A text prediction API using Prediction by Partial Matching (PPM). Train on any text to create personalized predictions, or use the default English training text.
- Train on any text of your choice
- Session-based models for individual customization
- Predict at letter, word, or sentence level
- Falls back to default English training if no custom training provided
- Node.js (>=20.0.0)
- npm (>=9.0.0)
-
Clone the repository:
git clone https://github.com/willwade/PPM-API.git cd PPM-API -
Install dependencies:
npm install
-
(Optional) Install Python dependencies for generating training text:
pip install datasets
Run the following command to start the API:
npm startThe API will be available at http://localhost:8080.
Once running, view the full API documentation at:
http://localhost:8080/api-docs
- Train a Model (Optional)
curl -X POST http://localhost:8080/train \
-H "Content-Type: application/json" \
-d '{
"url": "https://www.gutenberg.org/cache/epub/19778/pg19778.txt",
"maxOrder": 5
}'Response:
{
"success": true,
"sessionId": "550e8400-e29b-41d4-a716-446655440000",
"message": "Training complete",
"trainingTimeMs": 1234,
"vocabularySizes": {
"letter": 52,
"word": 2000,
"sentence": 500
}
}- Make Predictions
curl -X POST http://localhost:8080/predict \
-H "Content-Type: application/json" \
-H "x-session-id: 550e8400-e29b-41d4-a716-446655440000" \
-d '{
"input": "The quick brown",
"level": "word",
"numPredictions": 5
}'Response:
json
{
"input": "The quick brown",
"level": "word",
"predictions": [
{
"symbol": "fox",
"probability": 0.4,
"logProbability": -0.916
},
// ... more predictions
],
"contextOrder": 3,
"perplexity": 2.5
}You can train the model in two ways:
- Using a URL:
{
"url": "https://www.gutenberg.org/cache/epub/19778/pg19778.txt",
"maxOrder": 5
}- Using Direct Text:
{
"text": "Your training text here",
"maxOrder": 5
}Note: Provide either url OR text, but not both.

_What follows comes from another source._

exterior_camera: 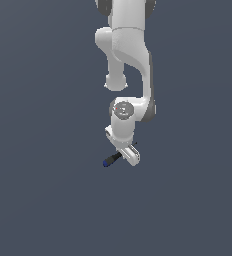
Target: Pick up the object and move it to a goal position.
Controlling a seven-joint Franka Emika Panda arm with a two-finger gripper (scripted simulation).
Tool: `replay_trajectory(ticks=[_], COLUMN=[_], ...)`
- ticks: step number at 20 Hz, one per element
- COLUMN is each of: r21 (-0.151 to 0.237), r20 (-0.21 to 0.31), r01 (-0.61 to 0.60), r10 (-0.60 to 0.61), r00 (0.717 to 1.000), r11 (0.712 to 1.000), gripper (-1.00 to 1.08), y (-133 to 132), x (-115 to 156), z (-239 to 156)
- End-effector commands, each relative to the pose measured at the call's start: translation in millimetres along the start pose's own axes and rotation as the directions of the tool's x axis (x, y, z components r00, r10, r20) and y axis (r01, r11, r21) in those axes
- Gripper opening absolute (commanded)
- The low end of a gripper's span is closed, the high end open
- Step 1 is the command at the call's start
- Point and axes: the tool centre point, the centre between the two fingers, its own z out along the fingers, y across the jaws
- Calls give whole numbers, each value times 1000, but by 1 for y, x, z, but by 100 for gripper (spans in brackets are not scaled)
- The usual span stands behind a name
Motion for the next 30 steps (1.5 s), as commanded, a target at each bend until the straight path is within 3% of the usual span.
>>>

The API supports three prediction levels:
letter: Character-by-character predictionword: Word-by-word predictionsentence: Full sentence prediction
- When you train a model, you receive a
sessionId - Use this
sessionIdin thex-session-idheader for subsequent predictions - If no
sessionIdis provided, the API uses default English training text
- Fork this repository
- Connect your DigitalOcean account
- Create a new App from your forked repository
- Deploy using Node.js settings:
- Environment: Node.js
- Build Command:
npm install - Run Command:
npm start
To generate training text from datasets (Alice in Wonderland, AAC-like phrases, filtered dialogue):
- Run the Python script:
python generate_training_text.py
- The generated text will be saved to
training_text.txt.
If you encounter any issues, please open an issue.
This project is licensed under the GPL v 3.0 License - see the LICENSE file for details.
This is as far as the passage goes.